Here you must reproduce each line of the data exactly.

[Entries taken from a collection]
☆ ☆ ☆ ☆ ☆ ☆ ☆

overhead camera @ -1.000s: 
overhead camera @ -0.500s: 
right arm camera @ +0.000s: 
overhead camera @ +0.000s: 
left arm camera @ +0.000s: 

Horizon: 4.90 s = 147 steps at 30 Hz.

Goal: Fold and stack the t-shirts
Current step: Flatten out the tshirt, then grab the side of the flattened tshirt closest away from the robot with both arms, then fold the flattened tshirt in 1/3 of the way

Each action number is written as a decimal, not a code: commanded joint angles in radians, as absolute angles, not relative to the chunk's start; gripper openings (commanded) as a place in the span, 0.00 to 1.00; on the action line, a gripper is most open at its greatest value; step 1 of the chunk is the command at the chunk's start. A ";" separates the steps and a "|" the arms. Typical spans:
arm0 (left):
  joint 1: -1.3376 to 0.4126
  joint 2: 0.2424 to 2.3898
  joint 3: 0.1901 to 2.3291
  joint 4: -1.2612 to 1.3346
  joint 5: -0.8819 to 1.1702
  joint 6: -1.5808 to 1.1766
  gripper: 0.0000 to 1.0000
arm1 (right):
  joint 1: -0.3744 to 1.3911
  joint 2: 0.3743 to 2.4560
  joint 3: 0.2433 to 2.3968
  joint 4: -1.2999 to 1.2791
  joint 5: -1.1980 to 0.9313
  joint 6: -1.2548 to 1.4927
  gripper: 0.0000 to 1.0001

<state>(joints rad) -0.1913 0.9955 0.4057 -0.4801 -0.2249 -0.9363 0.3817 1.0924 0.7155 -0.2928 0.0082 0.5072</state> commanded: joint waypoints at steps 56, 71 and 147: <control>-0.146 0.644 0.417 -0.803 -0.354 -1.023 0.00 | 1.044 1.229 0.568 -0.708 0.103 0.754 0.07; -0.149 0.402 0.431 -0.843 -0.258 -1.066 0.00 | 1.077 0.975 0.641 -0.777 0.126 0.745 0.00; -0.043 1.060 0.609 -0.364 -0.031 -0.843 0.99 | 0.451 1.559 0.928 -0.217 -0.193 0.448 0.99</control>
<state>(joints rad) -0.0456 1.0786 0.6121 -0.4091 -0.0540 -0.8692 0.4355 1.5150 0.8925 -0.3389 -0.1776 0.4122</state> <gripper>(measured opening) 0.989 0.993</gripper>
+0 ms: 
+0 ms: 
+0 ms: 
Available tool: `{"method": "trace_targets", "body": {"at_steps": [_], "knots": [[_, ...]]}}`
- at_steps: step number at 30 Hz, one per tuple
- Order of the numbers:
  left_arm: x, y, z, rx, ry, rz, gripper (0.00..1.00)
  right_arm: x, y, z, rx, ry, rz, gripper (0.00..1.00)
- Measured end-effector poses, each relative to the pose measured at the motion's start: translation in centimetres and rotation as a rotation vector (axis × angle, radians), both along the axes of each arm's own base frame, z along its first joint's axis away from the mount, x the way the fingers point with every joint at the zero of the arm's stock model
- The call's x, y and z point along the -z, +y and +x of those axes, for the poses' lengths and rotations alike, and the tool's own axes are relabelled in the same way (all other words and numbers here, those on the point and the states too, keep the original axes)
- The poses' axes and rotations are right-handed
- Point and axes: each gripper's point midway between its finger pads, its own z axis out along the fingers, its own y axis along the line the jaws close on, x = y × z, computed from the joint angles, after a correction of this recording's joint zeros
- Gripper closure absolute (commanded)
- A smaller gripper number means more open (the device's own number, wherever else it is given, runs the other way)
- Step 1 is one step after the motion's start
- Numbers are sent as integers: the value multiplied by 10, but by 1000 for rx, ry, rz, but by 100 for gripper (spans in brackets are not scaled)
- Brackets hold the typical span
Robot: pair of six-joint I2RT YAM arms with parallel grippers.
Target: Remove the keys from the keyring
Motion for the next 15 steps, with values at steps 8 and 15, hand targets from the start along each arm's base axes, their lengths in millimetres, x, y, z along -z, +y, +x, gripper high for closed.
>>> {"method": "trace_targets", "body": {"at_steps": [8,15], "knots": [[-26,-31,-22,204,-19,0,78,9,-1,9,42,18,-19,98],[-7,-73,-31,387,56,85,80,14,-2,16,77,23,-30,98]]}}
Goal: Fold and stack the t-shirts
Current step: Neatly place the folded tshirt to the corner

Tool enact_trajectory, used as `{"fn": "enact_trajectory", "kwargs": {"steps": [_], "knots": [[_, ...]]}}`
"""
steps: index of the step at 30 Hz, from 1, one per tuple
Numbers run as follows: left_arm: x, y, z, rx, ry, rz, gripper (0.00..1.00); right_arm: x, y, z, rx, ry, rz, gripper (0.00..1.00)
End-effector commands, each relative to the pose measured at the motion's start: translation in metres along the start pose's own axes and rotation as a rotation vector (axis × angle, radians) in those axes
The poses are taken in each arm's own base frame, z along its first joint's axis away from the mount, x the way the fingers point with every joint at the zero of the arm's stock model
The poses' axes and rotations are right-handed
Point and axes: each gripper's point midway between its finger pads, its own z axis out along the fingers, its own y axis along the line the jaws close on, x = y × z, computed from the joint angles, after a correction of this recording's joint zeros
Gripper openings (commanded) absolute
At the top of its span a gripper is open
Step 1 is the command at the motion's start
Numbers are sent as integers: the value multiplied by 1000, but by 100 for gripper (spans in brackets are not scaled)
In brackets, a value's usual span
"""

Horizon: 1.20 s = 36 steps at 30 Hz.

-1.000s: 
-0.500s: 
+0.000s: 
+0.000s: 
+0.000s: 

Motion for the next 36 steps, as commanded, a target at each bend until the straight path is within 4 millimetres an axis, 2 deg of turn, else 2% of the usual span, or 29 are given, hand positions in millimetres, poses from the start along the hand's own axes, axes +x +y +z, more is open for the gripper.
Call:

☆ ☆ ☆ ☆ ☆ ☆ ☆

ANSWER TO THIS PROBLEM>
overhead camera @ -1.000s: 
overhead camera @ -0.500s: 
right arm camera @ +0.000s: 
overhead camera @ +0.000s: 
left arm camera @ +0.000s: 

Horizon: 4.90 s = 147 steps at 30 Hz.

Goal: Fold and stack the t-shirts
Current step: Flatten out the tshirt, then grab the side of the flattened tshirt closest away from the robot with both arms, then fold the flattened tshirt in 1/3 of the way

Each action number is written as a decimal, not a code: commanded joint angles in radians, as absolute angles, not relative to the chunk's start; gripper openings (commanded) as a place in the span, 0.00 to 1.00; on the action line, a gripper is most open at its greatest value; step 1 of the chunk is the command at the chunk's start. A ";" separates the steps and a "|" the arms. Typical spans:
arm0 (left):
  joint 1: -1.3376 to 0.4126
  joint 2: 0.2424 to 2.3898
  joint 3: 0.1901 to 2.3291
  joint 4: -1.2612 to 1.3346
  joint 5: -0.8819 to 1.1702
  joint 6: -1.5808 to 1.1766
  gripper: 0.0000 to 1.0000
arm1 (right):
  joint 1: -0.3744 to 1.3911
  joint 2: 0.3743 to 2.4560
  joint 3: 0.2433 to 2.3968
  joint 4: -1.2999 to 1.2791
  joint 5: -1.1980 to 0.9313
  joint 6: -1.2548 to 1.4927
  gripper: 0.0000 to 1.0001

<state>(joints rad) -0.1913 0.9955 0.4057 -0.4801 -0.2249 -0.9363 0.3817 1.0924 0.7155 -0.2928 0.0082 0.5072</state> commanded: joint waypoints at steps 56, 71 and 147: <control>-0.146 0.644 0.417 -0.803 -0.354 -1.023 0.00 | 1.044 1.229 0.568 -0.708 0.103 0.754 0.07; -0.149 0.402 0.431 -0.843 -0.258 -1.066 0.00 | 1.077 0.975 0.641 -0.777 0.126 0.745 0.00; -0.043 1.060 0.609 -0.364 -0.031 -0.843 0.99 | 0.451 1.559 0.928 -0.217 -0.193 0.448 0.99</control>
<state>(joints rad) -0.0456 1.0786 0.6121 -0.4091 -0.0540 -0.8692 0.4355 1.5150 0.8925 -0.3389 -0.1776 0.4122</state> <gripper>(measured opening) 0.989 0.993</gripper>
+0 ms: 
+0 ms: 
+0 ms: 
Available tool: `{"method": "trace_targets", "body": {"at_steps": [_], "knots": [[_, ...]]}}`
- at_steps: step number at 30 Hz, one per tuple
- Order of the numbers:
  left_arm: x, y, z, rx, ry, rz, gripper (0.00..1.00)
  right_arm: x, y, z, rx, ry, rz, gripper (0.00..1.00)
- Measured end-effector poses, each relative to the pose measured at the motion's start: translation in centimetres and rotation as a rotation vector (axis × angle, radians), both along the axes of each arm's own base frame, z along its first joint's axis away from the mount, x the way the fingers point with every joint at the zero of the arm's stock model
- The call's x, y and z point along the -z, +y and +x of those axes, for the poses' lengths and rotations alike, and the tool's own axes are relabelled in the same way (all other words and numbers here, those on the point and the states too, keep the original axes)
- The poses' axes and rotations are right-handed
- Point and axes: each gripper's point midway between its finger pads, its own z axis out along the fingers, its own y axis along the line the jaws close on, x = y × z, computed from the joint angles, after a correction of this recording's joint zeros
- Gripper closure absolute (commanded)
- A smaller gripper number means more open (the device's own number, wherever else it is given, runs the other way)
- Step 1 is one step after the motion's start
- Numbers are sent as integers: the value multiplied by 10, but by 1000 for rx, ry, rz, but by 100 for gripper (spans in brackets are not scaled)
- Brackets hold the typical span
Robot: pair of six-joint I2RT YAM arms with parallel grippers.
Target: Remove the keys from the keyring
Motion for the next 15 steps, with values at steps 8 and 15, hand targets from the start along each arm's base axes, their lengths in millimetres, x, y, z along -z, +y, +x, gripper high for closed.
>>> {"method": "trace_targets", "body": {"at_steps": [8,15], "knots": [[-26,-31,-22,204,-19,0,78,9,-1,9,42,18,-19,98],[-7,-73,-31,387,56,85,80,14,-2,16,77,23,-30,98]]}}
Goal: Fold and stack the t-shirts
Current step: Neatly place the folded tshirt to the corner

Tool enact_trajectory, used as `{"fn": "enact_trajectory", "kwargs": {"steps": [_], "knots": [[_, ...]]}}`
"""
steps: index of the step at 30 Hz, from 1, one per tuple
Numbers run as follows: left_arm: x, y, z, rx, ry, rz, gripper (0.00..1.00); right_arm: x, y, z, rx, ry, rz, gripper (0.00..1.00)
End-effector commands, each relative to the pose measured at the motion's start: translation in metres along the start pose's own axes and rotation as a rotation vector (axis × angle, radians) in those axes
The poses are taken in each arm's own base frame, z along its first joint's axis away from the mount, x the way the fingers point with every joint at the zero of the arm's stock model
The poses' axes and rotations are right-handed
Point and axes: each gripper's point midway between its finger pads, its own z axis out along the fingers, its own y axis along the line the jaws close on, x = y × z, computed from the joint angles, after a correction of this recording's joint zeros
Gripper openings (commanded) absolute
At the top of its span a gripper is open
Step 1 is the command at the motion's start
Numbers are sent as integers: the value multiplied by 1000, but by 100 for gripper (spans in brackets are not scaled)
In brackets, a value's usual span
"""

Horizon: 1.20 s = 36 steps at 30 Hz.

-1.000s: 
-0.500s: 
+0.000s: 
+0.000s: 
+0.000s: 

Motion for the next 36 steps, as commanded, a target at each bend until the straight path is within 4 millimetres an axis, 2 deg of turn, else 2% of the usual span, or 29 are given, hand positions in millimetres, poses from the start along the hand's own axes, axes +x +y +z, more is open for the gripper.
Call:

The exercise output is complete.